First Flu Death in Yolo County Confirmed

Post Date:01/11/2017 10:45 AM

Press Release

(Woodland, CA) – Yolo County confirms the first influenza associated death in the 2016-2017 influenza season. The death occurred in a middle-aged man who had significant, pre-existing medical conditions.

“Even though flu activity in California and much of the country is currently at relatively low levels, the occurrence of this death should serve to inform everyone that influenza is circulating within our county and can potentially cause very serious illness,” said Yolo County Health Officer Ron Chapman, MD, MPH. “Vaccination is the best method to protect oneself, reducing the chance the person who receives the flu shot will become ill, and reducing the spread of flu in family, friends and the community.”

Annually, thousands of people nationwide are hospitalized and die from the flu or its complications. Although each season is different, the Centers for Disease Control and Prevention (CDC) estimates that an average of 24,000 influenza-related deaths occur in the U.S. each year. Public health officials anticipate flu activity will increase as the winter season progresses and urges everyone older than 6 months to get the flu shot every year.
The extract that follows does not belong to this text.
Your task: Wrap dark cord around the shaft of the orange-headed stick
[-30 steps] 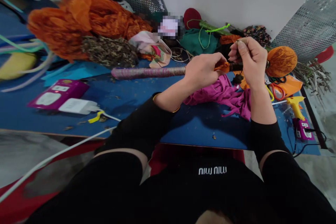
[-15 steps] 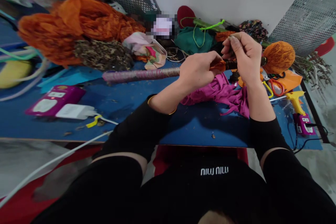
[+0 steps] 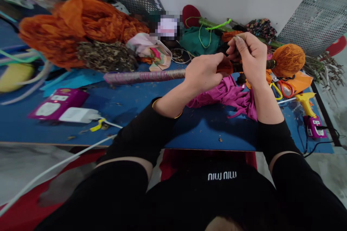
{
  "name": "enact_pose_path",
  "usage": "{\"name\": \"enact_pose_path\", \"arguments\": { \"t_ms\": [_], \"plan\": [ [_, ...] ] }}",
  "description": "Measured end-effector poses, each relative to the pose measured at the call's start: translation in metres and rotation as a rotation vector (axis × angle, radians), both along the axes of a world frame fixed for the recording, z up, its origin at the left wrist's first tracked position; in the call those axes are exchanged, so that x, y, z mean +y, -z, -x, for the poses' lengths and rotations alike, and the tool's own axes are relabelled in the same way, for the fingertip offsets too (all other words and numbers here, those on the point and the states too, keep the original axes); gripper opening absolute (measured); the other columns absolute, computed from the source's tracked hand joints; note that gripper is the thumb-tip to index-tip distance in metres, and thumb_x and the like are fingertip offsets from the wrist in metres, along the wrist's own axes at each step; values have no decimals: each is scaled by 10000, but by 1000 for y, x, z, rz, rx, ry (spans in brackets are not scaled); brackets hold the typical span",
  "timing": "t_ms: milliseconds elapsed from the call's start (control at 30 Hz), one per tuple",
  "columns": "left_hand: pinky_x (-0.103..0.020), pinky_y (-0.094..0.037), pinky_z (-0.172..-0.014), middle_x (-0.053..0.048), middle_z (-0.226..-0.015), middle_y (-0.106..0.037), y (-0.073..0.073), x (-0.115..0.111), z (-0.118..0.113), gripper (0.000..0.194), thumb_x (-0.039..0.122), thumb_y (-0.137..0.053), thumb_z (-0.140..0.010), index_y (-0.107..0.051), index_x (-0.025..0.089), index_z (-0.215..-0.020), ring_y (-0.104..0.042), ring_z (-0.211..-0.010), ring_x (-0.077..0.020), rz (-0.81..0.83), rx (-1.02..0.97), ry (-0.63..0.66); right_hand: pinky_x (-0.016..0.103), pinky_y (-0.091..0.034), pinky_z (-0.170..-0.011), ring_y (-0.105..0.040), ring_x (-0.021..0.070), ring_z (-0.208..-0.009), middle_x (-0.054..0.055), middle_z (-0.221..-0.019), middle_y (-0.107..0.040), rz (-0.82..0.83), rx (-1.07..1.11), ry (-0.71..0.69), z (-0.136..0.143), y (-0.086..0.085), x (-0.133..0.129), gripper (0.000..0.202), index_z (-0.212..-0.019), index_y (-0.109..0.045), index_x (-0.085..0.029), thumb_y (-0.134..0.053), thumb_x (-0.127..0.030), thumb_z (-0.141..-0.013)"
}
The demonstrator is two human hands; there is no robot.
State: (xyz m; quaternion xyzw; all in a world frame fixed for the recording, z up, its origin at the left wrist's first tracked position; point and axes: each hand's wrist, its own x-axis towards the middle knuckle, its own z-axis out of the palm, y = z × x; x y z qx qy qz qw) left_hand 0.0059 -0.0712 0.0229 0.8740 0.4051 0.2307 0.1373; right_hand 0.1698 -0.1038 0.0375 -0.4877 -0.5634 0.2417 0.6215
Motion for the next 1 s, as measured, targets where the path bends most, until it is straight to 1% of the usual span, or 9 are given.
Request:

Fortunately, flu vaccine is still available through your healthcare provider, local pharmacy or the Yolo County Health & Human Services Agency.

Surveillance conducted by the CDC indicates this year’s vaccine closely matches the viral strains currently circulating and should provide good protection against disease. ‘Community protection’ is important for those living in households or working with people who are more susceptible to severe outcomes from the flu (i.e. infants, pregnant women, elderly and people with medical conditions that may reduce their immunity).

Both those vaccinated and unvaccinated, who are at higher risk for severe influenza should seek medical evaluation if they experience a flu-like illness so they can be considered for treatment with an antiviral medication. These medications are most effective when they are started soon after symptoms begin.

Key Points:
• Yolo County and the CDC recommend flu shots for everyone 6 months of age and older. Note: it can take up to two weeks to develop immunity from vaccination.
• Practice good hand and respiratory hygiene to help reduce the chance of catching the flu.
• To prevent the spread of the flu, limit contact with others and stay home if sick.